The military mom forced into a c-section has me sobbing. Being a military wife (dependent) I know how the military works. The fact that he would charge her for failure to obey an order PISSES ME OFF. Eff him. Talk about power trip. And how in hell could Navy Legal give her no help? or advice.. anything???

I had an issue with my husband's boat one time. The chief was giving ME (a wife. non-uniformed person) orders. After having a meeting with persons involved and only having my ass handed to me on a plate.. I wrote the secretary of the navy, commander of the eastern fleet, and my state senator. Letters from their offices came to the Captain down from the chain of command. My husband was apologized to.. (not me) but it works. lol
For military persons dealing with people like the above "care"provider... get to writing letters! There's still the risk of getting in trouble I suppose.. but I guess that's your risk to decide for/against.
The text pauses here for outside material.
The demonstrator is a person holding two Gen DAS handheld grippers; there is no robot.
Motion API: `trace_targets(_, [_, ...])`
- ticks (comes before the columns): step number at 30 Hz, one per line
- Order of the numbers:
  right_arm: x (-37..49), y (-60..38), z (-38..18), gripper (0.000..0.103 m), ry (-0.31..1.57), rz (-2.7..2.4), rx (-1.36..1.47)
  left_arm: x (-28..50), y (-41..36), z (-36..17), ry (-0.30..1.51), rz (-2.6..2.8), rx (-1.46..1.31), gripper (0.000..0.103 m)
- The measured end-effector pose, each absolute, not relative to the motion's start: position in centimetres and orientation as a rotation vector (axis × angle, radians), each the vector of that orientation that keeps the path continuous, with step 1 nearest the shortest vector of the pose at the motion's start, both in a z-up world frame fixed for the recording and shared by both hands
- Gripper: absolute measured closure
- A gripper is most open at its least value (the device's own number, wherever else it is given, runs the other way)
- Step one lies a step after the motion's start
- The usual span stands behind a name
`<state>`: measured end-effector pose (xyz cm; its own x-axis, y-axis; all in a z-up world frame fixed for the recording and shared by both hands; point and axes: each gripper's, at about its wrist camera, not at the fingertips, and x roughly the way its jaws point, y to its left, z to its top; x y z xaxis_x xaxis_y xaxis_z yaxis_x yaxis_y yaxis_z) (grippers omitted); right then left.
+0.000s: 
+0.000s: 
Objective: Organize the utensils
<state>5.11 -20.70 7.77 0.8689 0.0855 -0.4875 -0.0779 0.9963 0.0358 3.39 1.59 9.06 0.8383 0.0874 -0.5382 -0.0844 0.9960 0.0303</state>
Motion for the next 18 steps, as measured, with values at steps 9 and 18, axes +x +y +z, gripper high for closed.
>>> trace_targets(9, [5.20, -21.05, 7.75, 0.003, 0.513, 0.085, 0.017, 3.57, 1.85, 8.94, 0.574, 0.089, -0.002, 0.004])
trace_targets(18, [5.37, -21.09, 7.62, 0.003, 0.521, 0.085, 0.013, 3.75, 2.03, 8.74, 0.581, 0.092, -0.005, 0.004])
March 29, 2010 | Unregistered Commentermommymichael

I'd love to add my birth stories to these. They are all here.

March 29, 2010 | Unregistered CommenterJessica

The military mom story is truly horrifying. Being in a position of authority over soldiers, military docs have a special obligation to never pressure their patients into any procedures. "Birth rape" is a truly appropriate term for that huge violation of trust perpetrated on Carol. I hope she has found some healing and wish that the doctor could be punished as he deserves.

March 29, 2010 | Unregistered CommenterAlice

My heart breaks. That's all I can say.

March 29, 2010 | Unregistered Commenteremjaybee

thanks for sharing my little story!! GREAT post and I love reading about other women's experiences!!!